In between, there was a return of the prodigal slinger, Wayne Krantz playing in the West Village. Again, I have written novels about the way Krantz plays guitar, but most of the 100+ times I have seen him was as part of his weekly Thursday night gig at 55 Bar, which is, alas!, gone. Wayne no longer lives in town and 55 Bar is no longer, Thursdays belong to Mr Krantz and a rotating stable of incredible bassists and drummers no more. So, when he does come back to play one-night-only it is often bittersweet at the Bitter End. This most recent August return featured Josh Dion on drums and Evan Marien on bass. I hit the early show and it was a mix of throwback nostalgia and hair-raising guitar fury. Krantz is, in many ways, the anti-Frisell: vicious, relentless, breakneck, playing at a velocity that’ll get you pulled over in most states. His trio isn’t creating a safe space, they’re trying to keep up with each other, trying not to miss the changes, trying to match the intensity. For the most part, they succeeded, Josh Dion won’t be out-intensity’d by anyone and Marien “gets” what it means to play bass for WK, flooding the low-end with alien riffs and pushing as much as pulling. Wayne wasn’t quite the Wayne of 55 Bar, but he was close enough to scratch the itch. I will admit, I loved it, but was left wanting, the tasted was more Splenda than sugar, sweet enough sure, but without the desired weight gain. I lingered and got let in to the late set gratis and was rewarded with a cream-filled-donut of heavy improv by one of my favorite guitar players. I do miss him.

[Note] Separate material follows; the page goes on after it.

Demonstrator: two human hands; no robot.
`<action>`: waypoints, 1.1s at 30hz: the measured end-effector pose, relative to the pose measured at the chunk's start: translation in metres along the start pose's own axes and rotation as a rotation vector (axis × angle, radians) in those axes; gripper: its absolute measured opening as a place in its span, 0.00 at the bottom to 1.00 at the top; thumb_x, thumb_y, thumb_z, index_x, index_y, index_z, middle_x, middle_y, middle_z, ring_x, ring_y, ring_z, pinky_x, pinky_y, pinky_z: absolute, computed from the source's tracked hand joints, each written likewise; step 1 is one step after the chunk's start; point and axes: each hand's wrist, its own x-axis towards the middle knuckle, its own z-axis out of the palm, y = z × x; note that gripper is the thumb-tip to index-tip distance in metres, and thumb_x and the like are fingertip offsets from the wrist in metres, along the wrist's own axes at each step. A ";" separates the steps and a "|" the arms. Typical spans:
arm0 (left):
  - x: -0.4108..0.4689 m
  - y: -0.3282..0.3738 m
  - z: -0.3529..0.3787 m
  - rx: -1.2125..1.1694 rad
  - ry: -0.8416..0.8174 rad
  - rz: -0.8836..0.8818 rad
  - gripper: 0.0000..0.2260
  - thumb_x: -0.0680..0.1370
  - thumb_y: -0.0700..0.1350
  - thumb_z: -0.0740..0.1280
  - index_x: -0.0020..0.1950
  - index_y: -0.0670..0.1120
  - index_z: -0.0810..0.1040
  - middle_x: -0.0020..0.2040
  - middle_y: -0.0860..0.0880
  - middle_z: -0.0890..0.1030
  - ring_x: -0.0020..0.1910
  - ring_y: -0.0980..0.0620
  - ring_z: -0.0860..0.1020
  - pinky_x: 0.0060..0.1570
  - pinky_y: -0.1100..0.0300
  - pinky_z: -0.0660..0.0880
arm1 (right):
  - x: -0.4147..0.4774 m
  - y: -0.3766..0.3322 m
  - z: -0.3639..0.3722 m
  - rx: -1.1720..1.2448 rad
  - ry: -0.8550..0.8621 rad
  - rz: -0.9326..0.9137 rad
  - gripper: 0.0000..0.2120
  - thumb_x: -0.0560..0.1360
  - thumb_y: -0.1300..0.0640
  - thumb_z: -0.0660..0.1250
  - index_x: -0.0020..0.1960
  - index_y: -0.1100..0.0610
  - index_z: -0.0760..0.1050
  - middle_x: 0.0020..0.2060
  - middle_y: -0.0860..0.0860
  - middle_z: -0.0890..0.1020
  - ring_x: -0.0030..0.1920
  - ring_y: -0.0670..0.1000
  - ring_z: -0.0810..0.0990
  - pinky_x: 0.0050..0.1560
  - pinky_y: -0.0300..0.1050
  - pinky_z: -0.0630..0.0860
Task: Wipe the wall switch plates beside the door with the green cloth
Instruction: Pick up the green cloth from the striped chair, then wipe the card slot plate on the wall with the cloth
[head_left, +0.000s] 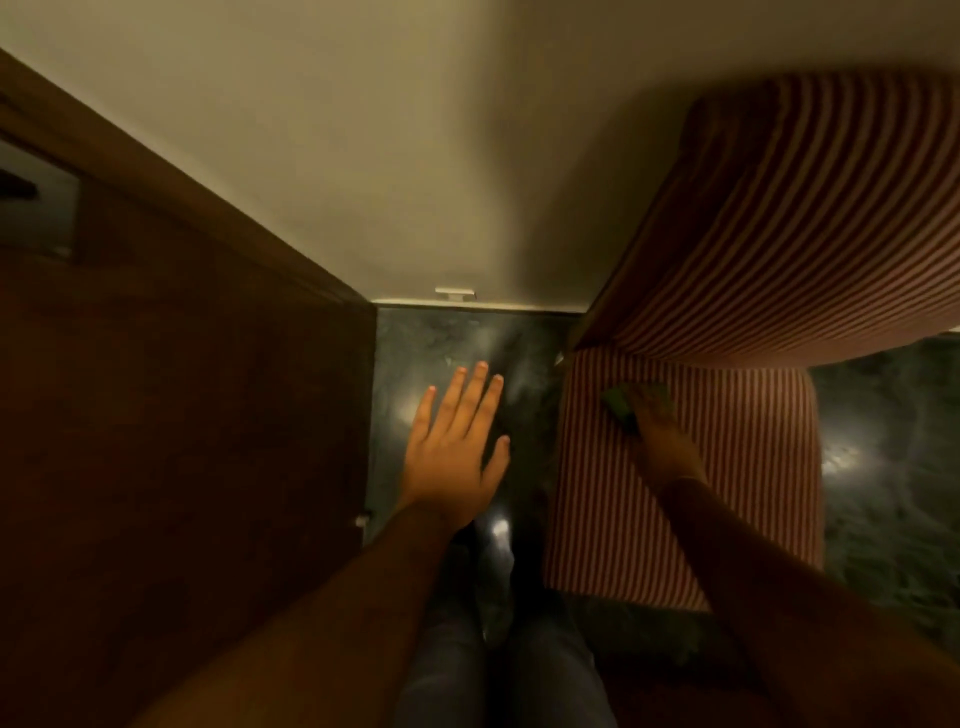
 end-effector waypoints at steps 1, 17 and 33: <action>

Now, the one nagging thing about going to see Wayne Krantz was that I had to choose to miss another reunion show from another blast-from-the-past, Rana. But Rana was playing 2 nights and Krantz only one, so I made my choice and I stick to it — there was no way I was missing WK play. Apparently I missed the Rana show that night, but that’s the game, ain’t it. The next night I was at the Sultan Room seeing another favorite, Scott Metzger, play lead guitar in his “old band.” Rana is one of those “if you get it, you get it” bands from the early aughts, they were one of my favorite things going back then, their music kicks something inside of me over and I’m just there. It’s the songs and their balls-out rock attitude and, yes, it’s where I fell deeply in love with Scott’s guitar playing. The second-night set was filled with old favorites, lots of friends, plenty of sing-alongs and plenty of major, major guitar riffage. Sure, I missed some favorites, but I got to see Scott rip the instrumental masterpiece “Whenever You Can” which was all I needed to make my night. Someday I will have to count up all the times I have seen Metzger play… between JRAD and Wolf! and various project in between, and of course, plenty of Rana shows back in the day. Scott has a unique ability to adapt and adjust to the situation, to find the right tone and sneak in his spots, while constantly remaining true to his fundamental self. It’s funny that the octopus is used as a JRAD symbol, a nod to Joe Russo’s insane rhythmic skills (what, does he have 8 arms!?), but perhaps that aquatic creature describes Scott just as well: masters of camouflage, adept at moving in all directions, sometimes gracefully, sometimes violently, able to make themselves very small to fit into unlikely places and then just as able to get very very large and intimidating. Catching Scott playing a Rana reunion gig won’t give you all of that, and that’s the point, you are only ever seeing one of his appendages, the other 7 are off doing something else.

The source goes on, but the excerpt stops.